Currently, our best 2D data projections consist of complex data sets built into digital environments that allow the viewer to manipulate the model.  Within a 3D VR projection the user can navigate their data from any angle they choose.  Scaling for the point of view of the user is difficult in 2D modeling.  Scaling can be particularly challenging when you have varied data sets, and want to find a specific  value.  Smaller details tend to get lost in 2D abstractions, while trying to represent big picture analytical comparisons.  The interactive capability of VR will solve for this problem.  Accounting for individual bits of data within a mass is an essential building block for 3D visualizations.  Depth of detail will ultimately be dependent on the specific VR environment, but 3D has the capability of incredibly deep representations, while 2D does not.  Imagine that you are looking at a city that is 4 square miles.  Now imagine trying to understand that city by looking at it in a profile view, and only seeing 2 miles.  From that perspective, you can stack the buildings on top of each other or line them up in one long line.  Using that profile, or 2D visualization to calculate the average living space per person can be accomplished.

But, imagine trying to calculate the average daily walking distance for each person, or the average distance from a house to a store, or other specific data.  These calculations can be made with the 2D visualization, but they are much more complex and challenging to comprehend. Now imagine a scalable 3D interactive simulation of that same city.  You can walk around the city and you have interactive tools for breaking it into individual parts.  The calculations, though complex, are much easier to wrap your mind around.  Your brain absorbs a story faster than it can internalize a raw data set and the digital visualizations create visual storytelling. Without the right framework you will not recognize important patterns in your data.  With enough people studying your data you will get insights, the same is true for crowdsourcing any problem.

The best way to maximize our big data integration is to establish a good interactive environment with that data.

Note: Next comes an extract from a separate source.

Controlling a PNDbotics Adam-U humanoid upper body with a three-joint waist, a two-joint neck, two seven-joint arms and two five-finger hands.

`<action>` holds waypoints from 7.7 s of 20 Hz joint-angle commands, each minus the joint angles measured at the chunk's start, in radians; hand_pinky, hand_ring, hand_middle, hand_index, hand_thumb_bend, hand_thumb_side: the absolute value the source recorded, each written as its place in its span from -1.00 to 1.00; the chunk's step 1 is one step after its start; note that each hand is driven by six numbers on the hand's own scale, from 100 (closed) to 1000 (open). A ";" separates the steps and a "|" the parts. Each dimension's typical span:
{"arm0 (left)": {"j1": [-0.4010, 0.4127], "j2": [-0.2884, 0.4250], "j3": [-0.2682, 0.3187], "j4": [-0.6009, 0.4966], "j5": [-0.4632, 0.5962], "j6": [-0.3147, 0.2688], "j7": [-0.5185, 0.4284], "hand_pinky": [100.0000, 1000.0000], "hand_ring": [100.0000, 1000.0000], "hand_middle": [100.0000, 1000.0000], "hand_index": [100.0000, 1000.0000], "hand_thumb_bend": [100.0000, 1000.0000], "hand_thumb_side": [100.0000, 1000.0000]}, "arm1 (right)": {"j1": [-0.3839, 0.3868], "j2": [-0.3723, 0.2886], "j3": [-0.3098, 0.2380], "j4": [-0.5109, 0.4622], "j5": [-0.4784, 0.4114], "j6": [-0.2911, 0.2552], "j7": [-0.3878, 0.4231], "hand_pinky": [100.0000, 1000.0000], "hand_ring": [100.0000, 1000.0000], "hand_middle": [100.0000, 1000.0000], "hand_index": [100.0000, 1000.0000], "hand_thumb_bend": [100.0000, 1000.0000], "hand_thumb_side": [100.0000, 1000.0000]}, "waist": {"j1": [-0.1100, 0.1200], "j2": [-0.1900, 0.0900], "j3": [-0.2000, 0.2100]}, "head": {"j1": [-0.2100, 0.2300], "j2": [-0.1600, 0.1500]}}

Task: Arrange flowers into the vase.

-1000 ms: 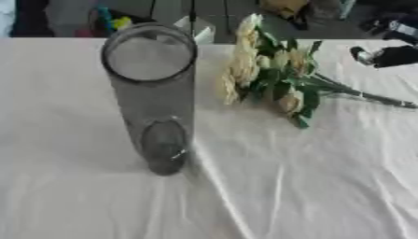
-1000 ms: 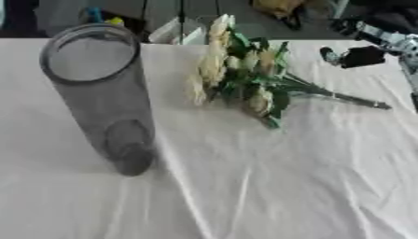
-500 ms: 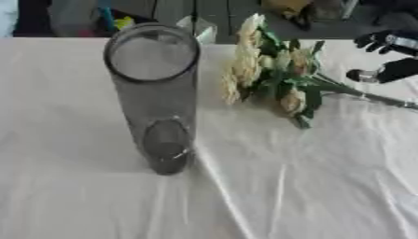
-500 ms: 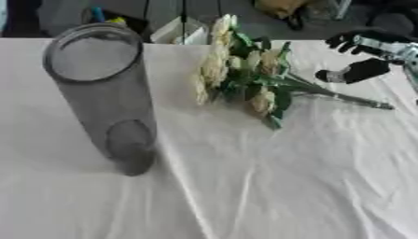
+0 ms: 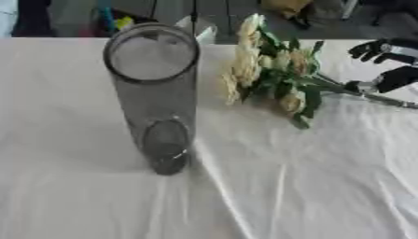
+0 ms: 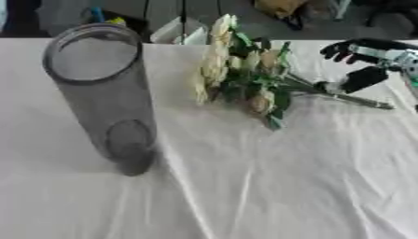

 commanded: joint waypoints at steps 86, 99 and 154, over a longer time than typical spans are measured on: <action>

We don’t yet have great tools for big data analysis but there are a number of tools available.  Right now, we are trying to find where the secrets of big data are hidden, and all we have is a compass. We are trying to reach the point where we can locate those secrets with Google maps.  It is a large gap. The newest innovation is big data analysis with virtual reality.

So the question remains, where will big data visualizations on VR lead us, and how successful will they be?  Time will tell.